(Records contained in a dataset)
# # # # # # #
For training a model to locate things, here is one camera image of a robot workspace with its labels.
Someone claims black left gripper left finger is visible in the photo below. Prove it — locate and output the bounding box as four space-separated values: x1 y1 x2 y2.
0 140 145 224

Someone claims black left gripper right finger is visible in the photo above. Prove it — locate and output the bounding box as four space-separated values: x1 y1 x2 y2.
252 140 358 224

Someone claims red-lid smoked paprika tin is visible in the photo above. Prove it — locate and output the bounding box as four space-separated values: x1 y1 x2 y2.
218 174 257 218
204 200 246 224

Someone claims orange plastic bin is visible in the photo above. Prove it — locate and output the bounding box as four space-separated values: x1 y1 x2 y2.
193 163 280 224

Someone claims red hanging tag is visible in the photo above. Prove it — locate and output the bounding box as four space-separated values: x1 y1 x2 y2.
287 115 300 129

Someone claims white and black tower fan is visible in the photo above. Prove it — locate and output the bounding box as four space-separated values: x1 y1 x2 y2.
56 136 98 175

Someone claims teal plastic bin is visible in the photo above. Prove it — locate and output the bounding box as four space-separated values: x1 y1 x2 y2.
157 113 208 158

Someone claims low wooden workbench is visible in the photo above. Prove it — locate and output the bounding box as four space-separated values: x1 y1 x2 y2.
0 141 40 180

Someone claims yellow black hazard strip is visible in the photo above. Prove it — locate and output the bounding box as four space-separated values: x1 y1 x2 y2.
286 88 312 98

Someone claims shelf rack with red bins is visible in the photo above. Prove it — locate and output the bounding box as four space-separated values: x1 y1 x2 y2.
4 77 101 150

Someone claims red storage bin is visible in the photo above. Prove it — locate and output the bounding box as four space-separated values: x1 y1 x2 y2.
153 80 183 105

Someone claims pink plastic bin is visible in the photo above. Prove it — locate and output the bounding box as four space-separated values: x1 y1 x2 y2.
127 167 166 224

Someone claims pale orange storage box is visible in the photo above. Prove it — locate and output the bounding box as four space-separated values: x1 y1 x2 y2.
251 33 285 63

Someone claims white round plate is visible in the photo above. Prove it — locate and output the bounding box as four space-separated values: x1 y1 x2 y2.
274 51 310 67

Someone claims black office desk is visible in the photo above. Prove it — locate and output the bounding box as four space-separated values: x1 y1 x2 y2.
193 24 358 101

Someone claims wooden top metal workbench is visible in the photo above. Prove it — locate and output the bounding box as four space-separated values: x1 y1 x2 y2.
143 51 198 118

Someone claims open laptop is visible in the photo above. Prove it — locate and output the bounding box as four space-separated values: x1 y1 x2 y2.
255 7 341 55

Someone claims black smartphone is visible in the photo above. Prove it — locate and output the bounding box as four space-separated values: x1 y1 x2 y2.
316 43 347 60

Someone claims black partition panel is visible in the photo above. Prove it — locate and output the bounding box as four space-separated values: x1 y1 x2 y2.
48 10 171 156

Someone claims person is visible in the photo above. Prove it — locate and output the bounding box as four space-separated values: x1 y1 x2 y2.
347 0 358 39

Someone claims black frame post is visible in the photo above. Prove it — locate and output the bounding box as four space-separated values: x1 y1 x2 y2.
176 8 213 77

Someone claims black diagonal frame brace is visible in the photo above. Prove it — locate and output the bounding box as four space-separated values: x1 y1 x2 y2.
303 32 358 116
# # # # # # #
EXERCISE DETAILS
The answer must be an exact transcription of every record above.

WRITTEN RESPONSE
For training a model to locate things, here is one camera image of a robot workspace with its labels.
Someone claims black left gripper left finger is visible in the photo below. Prove it — locate and output the bounding box as four space-separated values: x1 y1 x2 y2.
0 140 145 224

Someone claims black left gripper right finger is visible in the photo above. Prove it — locate and output the bounding box as four space-separated values: x1 y1 x2 y2.
252 140 358 224

Someone claims red-lid smoked paprika tin is visible in the photo above. Prove it — locate and output the bounding box as four space-separated values: x1 y1 x2 y2.
218 174 257 218
204 200 246 224

Someone claims orange plastic bin is visible in the photo above. Prove it — locate and output the bounding box as four space-separated values: x1 y1 x2 y2.
193 163 280 224

Someone claims red hanging tag is visible in the photo above. Prove it — locate and output the bounding box as four space-separated values: x1 y1 x2 y2.
287 115 300 129

Someone claims white and black tower fan is visible in the photo above. Prove it — locate and output the bounding box as four space-separated values: x1 y1 x2 y2.
56 136 98 175

Someone claims teal plastic bin is visible in the photo above. Prove it — locate and output the bounding box as four space-separated values: x1 y1 x2 y2.
157 113 208 158

Someone claims low wooden workbench is visible in the photo above. Prove it — locate and output the bounding box as four space-separated values: x1 y1 x2 y2.
0 141 40 180

Someone claims yellow black hazard strip is visible in the photo above. Prove it — locate and output the bounding box as four space-separated values: x1 y1 x2 y2.
286 88 312 98

Someone claims shelf rack with red bins is visible in the photo above. Prove it — locate and output the bounding box as four space-separated values: x1 y1 x2 y2.
4 77 101 150

Someone claims red storage bin is visible in the photo above. Prove it — locate and output the bounding box as four space-separated values: x1 y1 x2 y2.
153 80 183 105

Someone claims pink plastic bin is visible in the photo above. Prove it — locate and output the bounding box as four space-separated values: x1 y1 x2 y2.
127 167 166 224

Someone claims pale orange storage box is visible in the photo above. Prove it — locate and output the bounding box as four space-separated values: x1 y1 x2 y2.
251 33 285 63

Someone claims white round plate is visible in the photo above. Prove it — locate and output the bounding box as four space-separated values: x1 y1 x2 y2.
274 51 310 67

Someone claims black office desk is visible in the photo above. Prove it — locate and output the bounding box as four space-separated values: x1 y1 x2 y2.
193 24 358 101

Someone claims wooden top metal workbench is visible in the photo above. Prove it — locate and output the bounding box as four space-separated values: x1 y1 x2 y2.
143 51 198 118

Someone claims open laptop is visible in the photo above. Prove it — locate and output the bounding box as four space-separated values: x1 y1 x2 y2.
255 7 341 55

Someone claims black smartphone is visible in the photo above. Prove it — locate and output the bounding box as four space-separated values: x1 y1 x2 y2.
316 43 347 60

Someone claims black partition panel is visible in the photo above. Prove it — locate and output the bounding box as four space-separated values: x1 y1 x2 y2.
48 10 171 156

Someone claims person is visible in the photo above. Prove it — locate and output the bounding box as four space-separated values: x1 y1 x2 y2.
347 0 358 39

Someone claims black frame post is visible in the photo above. Prove it — locate and output the bounding box as four space-separated values: x1 y1 x2 y2.
176 8 213 77

Someone claims black diagonal frame brace is visible in the photo above. Prove it — locate and output the bounding box as four space-separated values: x1 y1 x2 y2.
303 32 358 116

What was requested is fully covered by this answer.